[EXERCISE DETAILS]: Somewhere below, one line contains "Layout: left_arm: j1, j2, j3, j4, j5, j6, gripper" and a later line contains "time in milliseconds". Output those two lines and everything between them exactly, and nothing else.
☆ ☆ ☆
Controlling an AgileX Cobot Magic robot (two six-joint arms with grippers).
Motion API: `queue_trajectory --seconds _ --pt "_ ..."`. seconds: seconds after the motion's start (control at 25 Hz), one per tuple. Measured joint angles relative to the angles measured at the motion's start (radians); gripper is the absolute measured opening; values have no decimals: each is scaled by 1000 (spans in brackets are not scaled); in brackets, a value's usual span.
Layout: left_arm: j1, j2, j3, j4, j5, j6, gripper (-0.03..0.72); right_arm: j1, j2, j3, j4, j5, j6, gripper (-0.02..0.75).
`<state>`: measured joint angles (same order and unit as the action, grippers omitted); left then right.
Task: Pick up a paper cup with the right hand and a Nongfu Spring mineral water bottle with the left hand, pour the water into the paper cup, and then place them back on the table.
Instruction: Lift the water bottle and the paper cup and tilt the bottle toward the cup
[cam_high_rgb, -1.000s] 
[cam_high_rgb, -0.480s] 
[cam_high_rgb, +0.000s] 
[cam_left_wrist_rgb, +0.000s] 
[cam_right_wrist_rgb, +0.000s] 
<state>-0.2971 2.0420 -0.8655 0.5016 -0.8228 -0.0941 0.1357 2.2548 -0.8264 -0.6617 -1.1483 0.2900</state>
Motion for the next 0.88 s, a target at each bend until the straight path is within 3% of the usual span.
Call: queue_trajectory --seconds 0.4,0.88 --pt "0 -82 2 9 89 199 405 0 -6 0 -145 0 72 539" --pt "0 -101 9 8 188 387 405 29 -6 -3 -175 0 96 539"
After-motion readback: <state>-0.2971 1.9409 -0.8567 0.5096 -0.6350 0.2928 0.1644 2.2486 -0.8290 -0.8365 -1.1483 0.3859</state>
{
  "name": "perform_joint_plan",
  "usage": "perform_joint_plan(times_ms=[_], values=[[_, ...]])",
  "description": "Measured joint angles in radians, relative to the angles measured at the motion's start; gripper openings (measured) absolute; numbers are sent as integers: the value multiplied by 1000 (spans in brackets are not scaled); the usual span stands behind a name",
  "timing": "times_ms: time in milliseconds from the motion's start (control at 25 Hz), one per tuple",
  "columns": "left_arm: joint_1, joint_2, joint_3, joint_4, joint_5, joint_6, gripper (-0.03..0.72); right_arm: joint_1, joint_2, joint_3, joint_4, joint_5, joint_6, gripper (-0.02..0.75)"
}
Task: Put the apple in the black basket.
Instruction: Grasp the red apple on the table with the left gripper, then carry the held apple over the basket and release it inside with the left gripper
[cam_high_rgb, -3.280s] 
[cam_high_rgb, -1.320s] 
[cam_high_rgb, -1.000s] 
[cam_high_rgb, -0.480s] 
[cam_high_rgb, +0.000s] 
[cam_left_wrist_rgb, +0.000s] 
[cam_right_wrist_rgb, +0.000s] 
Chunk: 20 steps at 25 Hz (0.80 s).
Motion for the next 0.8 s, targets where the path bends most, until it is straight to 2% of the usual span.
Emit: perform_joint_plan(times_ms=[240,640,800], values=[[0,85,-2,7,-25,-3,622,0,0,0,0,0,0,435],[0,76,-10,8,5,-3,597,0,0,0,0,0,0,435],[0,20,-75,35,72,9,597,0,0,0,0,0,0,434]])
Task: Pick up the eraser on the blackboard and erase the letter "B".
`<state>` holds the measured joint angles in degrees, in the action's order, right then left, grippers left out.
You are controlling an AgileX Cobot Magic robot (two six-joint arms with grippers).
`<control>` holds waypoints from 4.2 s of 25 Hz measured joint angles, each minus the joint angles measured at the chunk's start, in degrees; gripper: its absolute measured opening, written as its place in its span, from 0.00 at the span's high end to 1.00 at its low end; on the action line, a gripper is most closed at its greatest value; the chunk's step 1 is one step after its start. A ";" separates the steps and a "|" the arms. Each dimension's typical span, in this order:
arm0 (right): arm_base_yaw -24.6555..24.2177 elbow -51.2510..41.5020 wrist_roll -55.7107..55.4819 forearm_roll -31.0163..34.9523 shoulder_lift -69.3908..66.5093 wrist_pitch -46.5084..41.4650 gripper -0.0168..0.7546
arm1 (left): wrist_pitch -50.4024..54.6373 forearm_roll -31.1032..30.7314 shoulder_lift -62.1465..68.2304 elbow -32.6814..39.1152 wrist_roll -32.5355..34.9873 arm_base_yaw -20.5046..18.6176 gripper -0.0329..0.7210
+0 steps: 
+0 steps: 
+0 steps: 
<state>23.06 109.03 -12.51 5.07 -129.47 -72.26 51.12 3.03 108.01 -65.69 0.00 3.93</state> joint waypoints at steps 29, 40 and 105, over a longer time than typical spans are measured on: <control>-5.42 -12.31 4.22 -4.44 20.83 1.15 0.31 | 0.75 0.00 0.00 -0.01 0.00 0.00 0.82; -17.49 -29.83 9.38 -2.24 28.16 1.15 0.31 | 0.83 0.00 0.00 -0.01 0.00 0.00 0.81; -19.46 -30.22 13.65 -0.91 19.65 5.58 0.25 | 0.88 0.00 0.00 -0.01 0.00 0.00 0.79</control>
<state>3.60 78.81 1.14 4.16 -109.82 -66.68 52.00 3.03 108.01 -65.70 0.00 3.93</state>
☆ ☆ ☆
[RESULT]:
Layout: left_arm: j1, j2, j3, j4, j5, j6, gripper (-0.03..0.72); right_arm: j1, j2, j3, j4, j5, j6, gripper (-0.02..0.75).
`<state>`: measured joint angles (same order and unit as the action, grippers omitted); left then right.
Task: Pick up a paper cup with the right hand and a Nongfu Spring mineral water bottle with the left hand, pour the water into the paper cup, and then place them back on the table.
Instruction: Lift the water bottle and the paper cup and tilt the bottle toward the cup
[cam_high_rgb, -1.000s] 
[cam_high_rgb, -0.480s] 
[cam_high_rgb, +0.000s] 
[cam_left_wrist_rgb, +0.000s] 
[cam_right_wrist_rgb, +0.000s] 
<state>-0.2971 2.0420 -0.8655 0.5016 -0.8228 -0.0941 0.1357 2.2548 -0.8264 -0.6617 -1.1483 0.2900</state>
Motion for the next 0.88 s, a target at each bend until the straight path is within 3% of the usual span.
Call: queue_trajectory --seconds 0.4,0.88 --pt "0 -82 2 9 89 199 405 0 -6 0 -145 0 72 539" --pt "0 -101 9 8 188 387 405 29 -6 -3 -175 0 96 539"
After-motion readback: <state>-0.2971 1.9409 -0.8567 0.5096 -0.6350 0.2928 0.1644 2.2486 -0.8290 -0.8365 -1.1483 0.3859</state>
{
  "name": "perform_joint_plan",
  "usage": "perform_joint_plan(times_ms=[_], values=[[_, ...]])",
  "description": "Measured joint angles in radians, relative to the angles measured at the motion's start; gripper openings (measured) absolute; numbers are sent as integers: the value multiplied by 1000 (spans in brackets are not scaled); the usual span stands behind a name",
  "timing": "times_ms: time in milliseconds from the motion's start (control at 25 Hz), one per tuple",

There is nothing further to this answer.